EXERCISE BRIEF ▸
Only the lines from the top of the listing below to the line that has "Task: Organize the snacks" should be echoed, with both ends kept and pictures left out.

COLLECTED DATA ▸

= = =

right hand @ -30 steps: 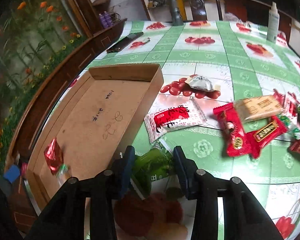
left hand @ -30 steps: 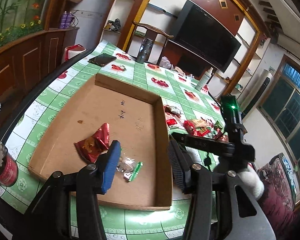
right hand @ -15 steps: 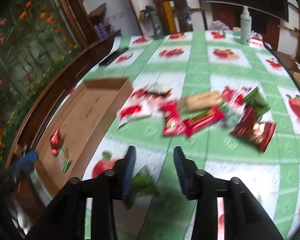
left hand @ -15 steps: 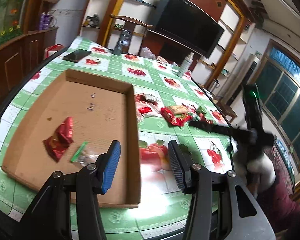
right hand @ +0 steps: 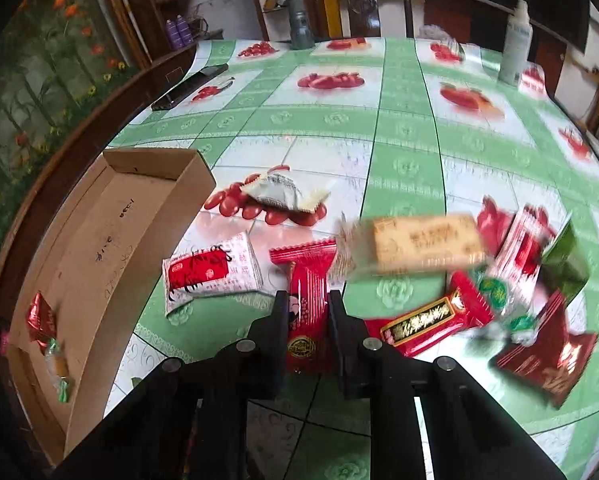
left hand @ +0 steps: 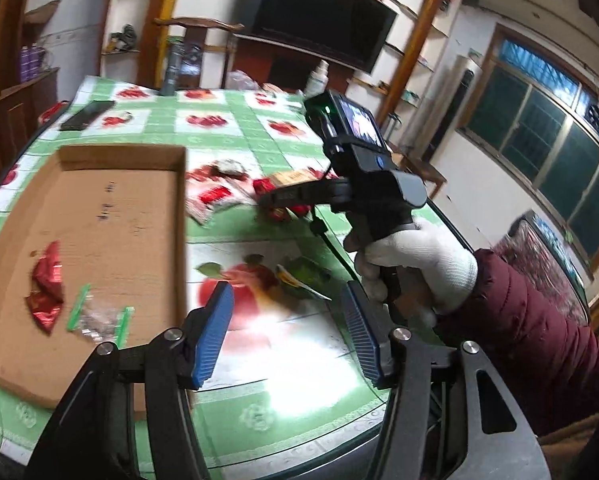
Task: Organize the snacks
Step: 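Grasp the red gold-label bar packet with the right gripper while the left grasps the green packet, then carry the green packet into the box with the left gripper while the right drops the red bar packet in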
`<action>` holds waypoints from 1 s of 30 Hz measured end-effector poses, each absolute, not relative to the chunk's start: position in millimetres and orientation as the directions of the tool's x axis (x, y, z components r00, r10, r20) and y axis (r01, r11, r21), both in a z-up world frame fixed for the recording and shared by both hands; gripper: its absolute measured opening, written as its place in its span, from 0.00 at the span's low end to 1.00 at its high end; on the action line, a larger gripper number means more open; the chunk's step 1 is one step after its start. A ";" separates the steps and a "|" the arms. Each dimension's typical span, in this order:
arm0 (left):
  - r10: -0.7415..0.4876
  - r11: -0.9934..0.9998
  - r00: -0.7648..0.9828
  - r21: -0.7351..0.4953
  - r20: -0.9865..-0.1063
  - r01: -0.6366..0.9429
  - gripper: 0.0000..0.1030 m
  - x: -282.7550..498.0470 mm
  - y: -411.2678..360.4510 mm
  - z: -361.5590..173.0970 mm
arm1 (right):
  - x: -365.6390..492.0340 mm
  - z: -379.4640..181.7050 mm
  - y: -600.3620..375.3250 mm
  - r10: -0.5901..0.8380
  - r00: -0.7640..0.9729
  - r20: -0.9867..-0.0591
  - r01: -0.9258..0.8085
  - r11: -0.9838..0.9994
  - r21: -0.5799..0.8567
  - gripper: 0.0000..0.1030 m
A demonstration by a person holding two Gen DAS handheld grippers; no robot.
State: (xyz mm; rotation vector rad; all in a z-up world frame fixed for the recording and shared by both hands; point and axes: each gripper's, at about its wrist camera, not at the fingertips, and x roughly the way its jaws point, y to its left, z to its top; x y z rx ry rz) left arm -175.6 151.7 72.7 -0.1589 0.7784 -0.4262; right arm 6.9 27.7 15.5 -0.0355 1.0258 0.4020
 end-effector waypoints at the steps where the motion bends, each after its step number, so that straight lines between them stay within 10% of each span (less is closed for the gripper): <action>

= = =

ANSWER BELOW ▸
right hand @ -30 steps: 
left hand @ -30 steps: 
right hand @ -15 steps: 
left hand @ -15 steps: 
right hand @ +0 steps: 
left hand @ +0 steps: 
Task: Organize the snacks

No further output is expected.